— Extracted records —
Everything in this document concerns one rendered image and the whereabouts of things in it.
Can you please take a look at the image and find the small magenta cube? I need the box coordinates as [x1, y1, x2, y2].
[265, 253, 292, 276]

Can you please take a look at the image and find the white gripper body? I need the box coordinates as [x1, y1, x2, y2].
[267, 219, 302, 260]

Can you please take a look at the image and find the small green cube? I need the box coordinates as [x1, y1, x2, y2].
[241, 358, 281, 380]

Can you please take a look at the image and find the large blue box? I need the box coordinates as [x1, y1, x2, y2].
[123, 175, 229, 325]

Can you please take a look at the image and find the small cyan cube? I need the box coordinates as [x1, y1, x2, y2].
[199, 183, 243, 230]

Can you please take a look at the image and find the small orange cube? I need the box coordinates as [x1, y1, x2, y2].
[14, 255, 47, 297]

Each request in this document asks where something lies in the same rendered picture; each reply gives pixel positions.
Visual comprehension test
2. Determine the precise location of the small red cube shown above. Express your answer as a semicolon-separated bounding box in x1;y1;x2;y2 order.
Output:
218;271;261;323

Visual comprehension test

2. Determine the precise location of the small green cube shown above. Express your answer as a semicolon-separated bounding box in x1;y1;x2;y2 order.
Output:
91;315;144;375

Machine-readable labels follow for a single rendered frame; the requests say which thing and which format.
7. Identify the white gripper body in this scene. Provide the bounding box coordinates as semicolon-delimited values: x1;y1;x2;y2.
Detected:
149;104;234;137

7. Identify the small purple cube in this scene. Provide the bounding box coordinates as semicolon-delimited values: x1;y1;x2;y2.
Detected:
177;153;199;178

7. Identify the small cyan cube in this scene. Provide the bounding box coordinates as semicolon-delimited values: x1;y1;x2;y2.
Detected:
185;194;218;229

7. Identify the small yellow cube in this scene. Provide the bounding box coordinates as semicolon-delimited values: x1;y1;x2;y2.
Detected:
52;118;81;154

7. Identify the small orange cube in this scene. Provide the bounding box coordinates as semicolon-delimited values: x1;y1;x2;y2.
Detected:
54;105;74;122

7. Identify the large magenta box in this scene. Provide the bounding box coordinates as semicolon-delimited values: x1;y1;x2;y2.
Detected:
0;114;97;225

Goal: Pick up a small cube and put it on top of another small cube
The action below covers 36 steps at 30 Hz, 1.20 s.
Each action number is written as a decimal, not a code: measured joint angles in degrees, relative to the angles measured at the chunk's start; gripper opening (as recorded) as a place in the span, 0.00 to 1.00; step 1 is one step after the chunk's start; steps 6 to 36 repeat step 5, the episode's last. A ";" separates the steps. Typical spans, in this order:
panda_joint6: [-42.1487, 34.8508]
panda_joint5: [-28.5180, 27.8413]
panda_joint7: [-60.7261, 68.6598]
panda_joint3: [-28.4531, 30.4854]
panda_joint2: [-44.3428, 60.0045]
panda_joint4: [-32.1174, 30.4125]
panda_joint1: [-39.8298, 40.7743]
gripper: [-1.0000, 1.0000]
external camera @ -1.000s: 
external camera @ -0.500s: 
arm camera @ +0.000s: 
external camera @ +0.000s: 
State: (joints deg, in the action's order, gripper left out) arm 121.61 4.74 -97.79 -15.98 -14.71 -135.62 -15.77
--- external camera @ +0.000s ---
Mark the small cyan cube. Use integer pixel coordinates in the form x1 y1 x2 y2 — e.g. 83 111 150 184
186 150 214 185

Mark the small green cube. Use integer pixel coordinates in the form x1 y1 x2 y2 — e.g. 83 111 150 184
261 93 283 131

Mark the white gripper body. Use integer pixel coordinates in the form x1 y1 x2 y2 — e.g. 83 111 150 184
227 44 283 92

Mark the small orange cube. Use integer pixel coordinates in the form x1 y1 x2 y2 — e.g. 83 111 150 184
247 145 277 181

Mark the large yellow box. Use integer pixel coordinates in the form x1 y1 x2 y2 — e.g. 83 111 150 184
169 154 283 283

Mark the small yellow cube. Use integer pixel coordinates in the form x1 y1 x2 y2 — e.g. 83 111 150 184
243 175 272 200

— Your assignment —
A single figure is expected: the count of lines in the data above that include the word "order".

— Solution to this task —
4